__WHAT YOU SHOULD DO__. The lines from the top of the material through the line with "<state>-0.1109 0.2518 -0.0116" are to be set down exactly. Leave the pictures out.

__THE DATA__.

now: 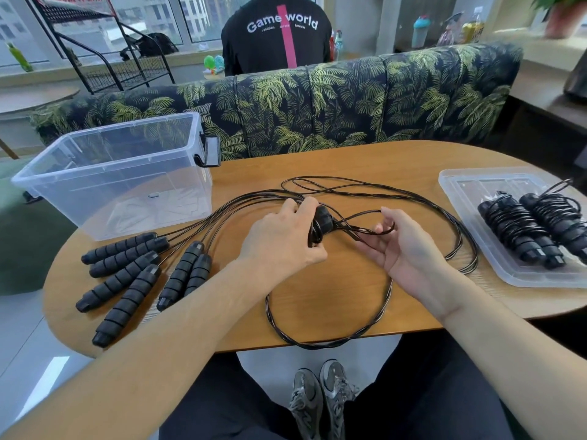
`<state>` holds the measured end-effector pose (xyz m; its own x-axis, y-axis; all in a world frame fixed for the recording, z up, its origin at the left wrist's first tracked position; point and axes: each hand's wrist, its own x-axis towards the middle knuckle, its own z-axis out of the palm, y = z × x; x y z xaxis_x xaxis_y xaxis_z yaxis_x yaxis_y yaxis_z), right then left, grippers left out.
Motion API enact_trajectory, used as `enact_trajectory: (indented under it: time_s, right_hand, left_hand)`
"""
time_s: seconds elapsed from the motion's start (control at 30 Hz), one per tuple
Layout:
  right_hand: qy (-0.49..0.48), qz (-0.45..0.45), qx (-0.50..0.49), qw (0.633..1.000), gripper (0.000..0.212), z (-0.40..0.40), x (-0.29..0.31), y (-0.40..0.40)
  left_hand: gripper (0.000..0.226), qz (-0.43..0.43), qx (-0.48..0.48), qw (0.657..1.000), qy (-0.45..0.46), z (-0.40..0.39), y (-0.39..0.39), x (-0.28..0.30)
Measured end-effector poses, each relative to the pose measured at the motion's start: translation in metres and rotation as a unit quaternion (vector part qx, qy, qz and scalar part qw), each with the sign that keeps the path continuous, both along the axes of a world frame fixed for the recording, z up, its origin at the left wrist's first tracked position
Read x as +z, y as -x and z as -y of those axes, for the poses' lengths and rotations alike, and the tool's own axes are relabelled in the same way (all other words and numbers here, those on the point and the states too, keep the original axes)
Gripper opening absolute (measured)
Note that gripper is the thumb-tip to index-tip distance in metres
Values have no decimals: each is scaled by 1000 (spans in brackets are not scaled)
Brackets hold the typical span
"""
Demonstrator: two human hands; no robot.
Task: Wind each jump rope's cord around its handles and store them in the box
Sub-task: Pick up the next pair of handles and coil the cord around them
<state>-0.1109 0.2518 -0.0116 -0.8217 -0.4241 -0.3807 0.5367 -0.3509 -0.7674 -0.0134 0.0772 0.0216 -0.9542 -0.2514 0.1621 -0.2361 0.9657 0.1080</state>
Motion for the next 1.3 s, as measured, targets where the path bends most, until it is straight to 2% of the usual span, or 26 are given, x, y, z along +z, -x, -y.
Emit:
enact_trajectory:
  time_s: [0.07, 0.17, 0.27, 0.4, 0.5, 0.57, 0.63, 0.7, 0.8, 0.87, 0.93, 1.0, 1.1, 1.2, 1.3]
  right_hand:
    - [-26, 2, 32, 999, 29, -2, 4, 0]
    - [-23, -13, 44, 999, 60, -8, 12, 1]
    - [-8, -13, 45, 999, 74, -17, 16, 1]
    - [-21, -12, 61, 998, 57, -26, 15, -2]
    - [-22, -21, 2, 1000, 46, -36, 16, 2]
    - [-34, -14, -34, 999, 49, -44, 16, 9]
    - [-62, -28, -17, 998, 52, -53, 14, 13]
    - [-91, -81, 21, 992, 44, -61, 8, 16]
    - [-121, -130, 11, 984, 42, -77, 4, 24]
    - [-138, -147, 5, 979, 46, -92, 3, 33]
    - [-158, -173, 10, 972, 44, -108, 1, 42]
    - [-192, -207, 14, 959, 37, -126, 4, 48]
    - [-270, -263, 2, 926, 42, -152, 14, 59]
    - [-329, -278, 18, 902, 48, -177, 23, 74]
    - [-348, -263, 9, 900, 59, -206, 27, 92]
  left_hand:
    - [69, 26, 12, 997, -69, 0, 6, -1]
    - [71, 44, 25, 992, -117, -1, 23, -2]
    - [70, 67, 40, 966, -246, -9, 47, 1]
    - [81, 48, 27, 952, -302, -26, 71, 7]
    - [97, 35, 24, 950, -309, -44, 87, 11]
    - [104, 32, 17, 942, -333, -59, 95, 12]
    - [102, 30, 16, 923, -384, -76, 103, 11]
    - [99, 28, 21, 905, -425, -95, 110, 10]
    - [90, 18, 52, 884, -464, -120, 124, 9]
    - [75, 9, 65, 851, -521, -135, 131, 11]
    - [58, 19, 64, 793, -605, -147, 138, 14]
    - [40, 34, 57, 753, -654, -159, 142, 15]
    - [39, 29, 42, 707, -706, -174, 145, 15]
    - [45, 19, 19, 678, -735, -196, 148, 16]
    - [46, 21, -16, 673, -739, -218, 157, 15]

__SOLUTION TO THE EXERCISE__.
now: 
`<state>` holds the measured end-effector pose (xyz m; its own x-axis, y-axis; all in a world frame fixed for the recording, z up, its origin at the left wrist's first tracked position; point and axes: each hand's wrist, its own x-axis towards the middle knuckle, its own z-axis out of the palm, y = z × x; x y z xaxis_x xaxis_y xaxis_z yaxis_x yaxis_y yaxis_z), right then left, grippers left out.
Motion API enact_trajectory, used as `enact_trajectory: (indented under it: time_s, right_hand, left_hand)`
"""
time_s: seconds elapsed from the motion's start (control at 30 Hz), one per tuple
Layout:
  right_hand: qy (-0.49..0.48), qz (-0.45..0.45), qx (-0.50..0.49), qw (0.633..1.000), gripper (0.000..0.212), z (-0.40..0.40), x (-0.29..0.31), y (-0.40..0.40)
  left_hand: gripper (0.000..0.226), qz (-0.43..0.43), qx (-0.48..0.48), qw (0.657..1.000), qy (-0.45..0.46), z (-0.40..0.39), y (-0.39..0.39), x (-0.28..0.30)
Measured end-effector poses, each relative to the pose measured at the motion's start: translation in metres and rotation as a unit quaternion (vector part qx, qy, qz and scalar part qw), each with the sign that keeps the path continuous, both along the axes of a world frame fixed for the recording, z up, its origin at the left wrist's first tracked position
Read x as +z, y as -x and z as -y of those axes, for the poses' lengths and rotations alike, and the tool's own axes are relabelled in the same way (all other words and numbers here, those on the point and the states too, keep the original axes)
Gripper opening absolute (measured)
Note that gripper is the thumb-tip to index-tip distance in metres
Values have no decimals: each is scaled by 1000 (spans in brackets are not scaled)
Brackets hold the typical span
"""
Demonstrator: two human hands; no robot.
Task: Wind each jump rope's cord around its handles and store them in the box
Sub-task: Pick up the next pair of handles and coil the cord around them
<state>-0.1109 0.2518 -0.0116 -0.8217 -0.4241 -0.3807 0.5367 -0.3509 -0.7674 -0.0134 0.0772 0.0216 -0.9542 -0.2514 0.1621 -0.2361 0.9657 0.1080</state>

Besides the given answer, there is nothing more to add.